"Sorry," he said, eyeing me carefully. "You weren't answering your phone, or the text messages, and I got worried. So I thought I would check to see if you were here."
"Here I am," I told him as I continued folding the clothes. "I just haven't been up to dealing with my phone yet today. Wanted to get ahead on my homework before I got distracted."
His expression brightened, and he tilted his head. "So you were going to answer us later?"

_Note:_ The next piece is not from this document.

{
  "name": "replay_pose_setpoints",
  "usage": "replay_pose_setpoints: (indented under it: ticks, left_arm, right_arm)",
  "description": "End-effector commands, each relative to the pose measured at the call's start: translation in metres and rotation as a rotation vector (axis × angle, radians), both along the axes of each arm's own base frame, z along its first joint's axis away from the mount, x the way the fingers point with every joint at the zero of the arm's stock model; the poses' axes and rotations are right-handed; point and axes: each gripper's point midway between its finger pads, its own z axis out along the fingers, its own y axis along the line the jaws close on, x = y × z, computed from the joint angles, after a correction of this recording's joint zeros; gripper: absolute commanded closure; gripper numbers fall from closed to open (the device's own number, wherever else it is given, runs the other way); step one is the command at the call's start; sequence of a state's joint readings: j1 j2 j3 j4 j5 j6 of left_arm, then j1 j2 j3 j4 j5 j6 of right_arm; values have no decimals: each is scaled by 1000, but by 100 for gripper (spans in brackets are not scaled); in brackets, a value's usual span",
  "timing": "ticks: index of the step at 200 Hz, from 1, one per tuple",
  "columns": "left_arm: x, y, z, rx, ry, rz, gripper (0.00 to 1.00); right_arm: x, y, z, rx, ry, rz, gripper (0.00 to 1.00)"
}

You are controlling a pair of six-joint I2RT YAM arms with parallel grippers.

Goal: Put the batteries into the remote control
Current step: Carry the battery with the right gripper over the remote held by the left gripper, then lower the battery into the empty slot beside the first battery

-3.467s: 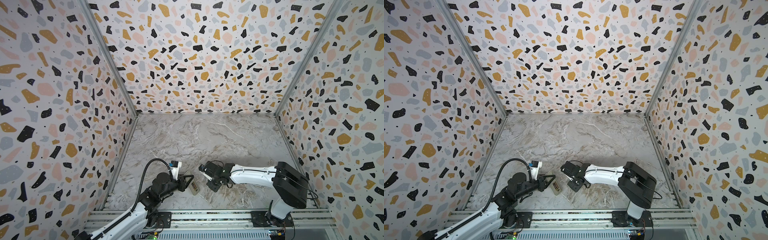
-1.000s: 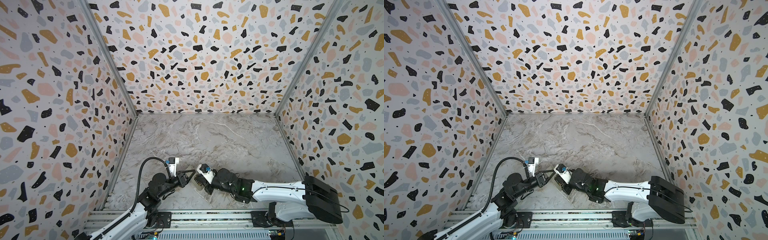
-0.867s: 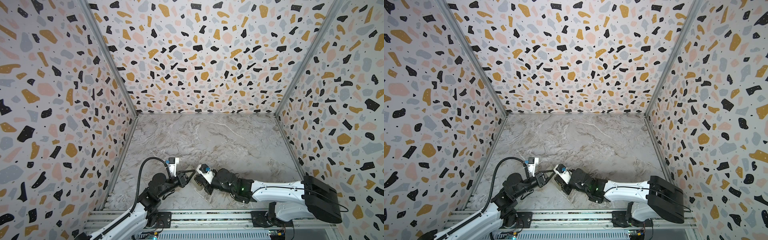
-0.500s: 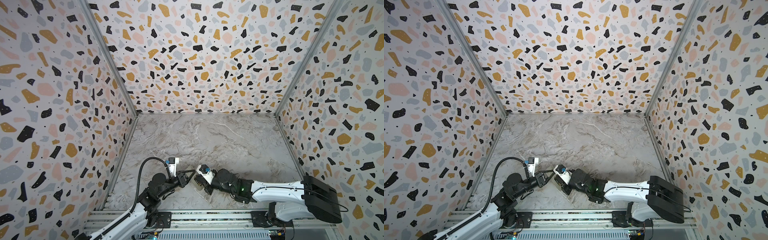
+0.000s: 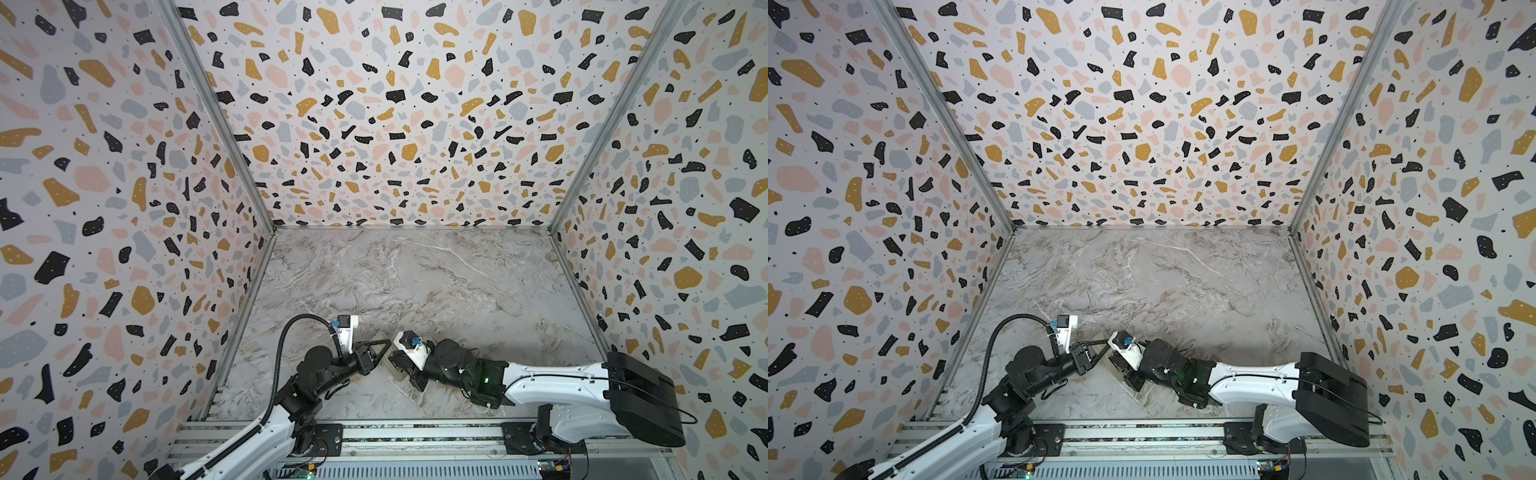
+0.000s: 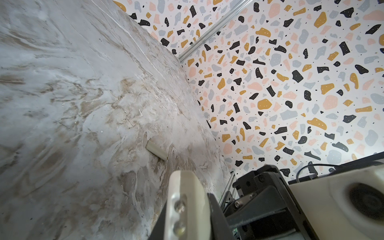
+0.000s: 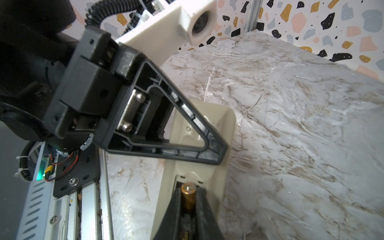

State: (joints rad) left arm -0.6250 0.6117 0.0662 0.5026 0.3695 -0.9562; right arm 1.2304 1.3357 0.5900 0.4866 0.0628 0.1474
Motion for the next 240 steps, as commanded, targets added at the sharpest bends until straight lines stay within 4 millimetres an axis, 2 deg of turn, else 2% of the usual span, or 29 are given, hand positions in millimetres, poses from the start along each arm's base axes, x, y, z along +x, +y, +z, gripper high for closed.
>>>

"I don't know what I'm gonna do," I admitted. "It's the hardest part of this, Coop. I trusted you guys. I trusted you with everything. And now I'm sitting here wondering why. And then I hate myself for wondering why, because you guys are my friends. But if you are my friends, why would you do those things?"
It all spilled out of me in a rush, and I had to blink rapidly to keep the tears from pooling. I wasn't going to cry. I needed to find a way to deal with this that didn't involve yelling, screaming, or crying. Though all three sounded pretty good right now.
"I don't know how to fix it either," Coop admitted. "I just know that I want to. We were wrong. I don't know how else to tell you we were wrong. Did we want to protect you? Yes."
I stared at him and shook my head. "Isn't that what got us into trouble in the first place?"
"Because we told people they couldn't date you?"
"Because you wanted to ‘protect me,' wasn't that what you said?"
"Yes, that is exactly what we said. Frankie, I can't apologize for wanting to protect you. I won’t. I mean, I've been here, I've seen some of the crap that went down. I know that you don't talk about it, and you don't ever want to talk about it. But I know how lonely you get. I know the crap your mom has done."
I held up a hand. And narrowed my eyes. Coop blew out a breath and backed up a step. Discussing my mother and that part of my past was truly off-limits. I know the guys didn't understand, but she was my mom. Some days, I didn't even know if I liked her, but she was still my mom.
"Let's keep this about us," I said slowly. "The only part about my mom is the part where she is seeing Archie's dad." I really needed to find a new way to think about that. "You know what, I'm not even going to call it my mom seeing Archie's dad. I want to call it bad meatloaf."
He raised his eyebrows and stared at me. "Bad meatloaf?"
"Yes, bad meatloaf. You know how it sits in your stomach like a rock, and it's dry, and tastes like ass, but you still have to eat it because it's the bad meatloaf that's for dinner, and you don't get to eat anything else?"
"Yeah, and I avoid that like the plague if I can," Coop said, a small smile forming on his lips. “That’s what cereal for dinner is for.”
I shrugged. "So that whole thing is bad meatloaf." That way, I didn't have to say my mom and Archie's dad so much or ever again, if at all possible.
"So, we didn't tell you about bad meatloaf," Coop said slowly, and for a moment, his lips twitched. And I have to admit, so did mine. "I can't change that now. I can honestly say that knowing what I know now that I wouldn’t go back and tell you anyway. You're right, Frankie, she is your mom. How am I supposed to tell you something like that?"
The hell of it was, I didn't know. "I don't even know if I would've believed you guys if youhadtold me." For a moment, his shoulders sagged.
"I don't know if you would have believed us either. I know that you would hate to have heard it from us. You don't like telling us the bad stuff, I can imagine you don’t want to hear it either."
I dropped the shirt I was folding into the basket and reached for the next one — it was Archie's — and Coop’s eyes narrowed on it as I folded it. The flare of his nostrils told me the moment he noticed Jake's boxer shorts. Course, he might not have pinned them for Jake, but they were boxers, and I didn't own any except for an old faded pair of his.
I didn't comment on the clothing, and neither did he. I just kept folding.
“I don't know what I want to do," I told him again. "Everything just seems off. I’m supposed to go out with Jake later. Or maybe Jake was supposed to come over here." Oh God, that would be even worse, if Jake was here while my mom was here.
"I know, he's really hoping you don't back out."
I laughed a little, and then I blew out a breath. Because for a split second there, I thought about asking Coop to let Jake know I didn't want to go out. Not until I knew how I really felt.
But I wasn't my mother. If I was gonna let one of these guys down or tell them I wasn't going out with them, they were going to hear it from me.
"What are you thinking?"
"Thinking I'm a little messed up. And that I miss my best friends. I don't know how to make this so I can trust you guys again."
"Have you ever thought that maybe what we need is time?"
"Well, we have some of that," I told him. "The college applications are due, and Homecoming is around the corner, and you guys have my schedule all partitioned up for dates and I don't know whether I'm coming or going, and then there's the bad meatloaf."
"That meatloaf we could just throw out," Coop said flatly. "As for the rest of it, if you need time, you tell us you need time. Justdon'tstop talking to us." Then he took a step forward, and when I didn't withdraw or make any motion for him to stay back, he came all the way up to me.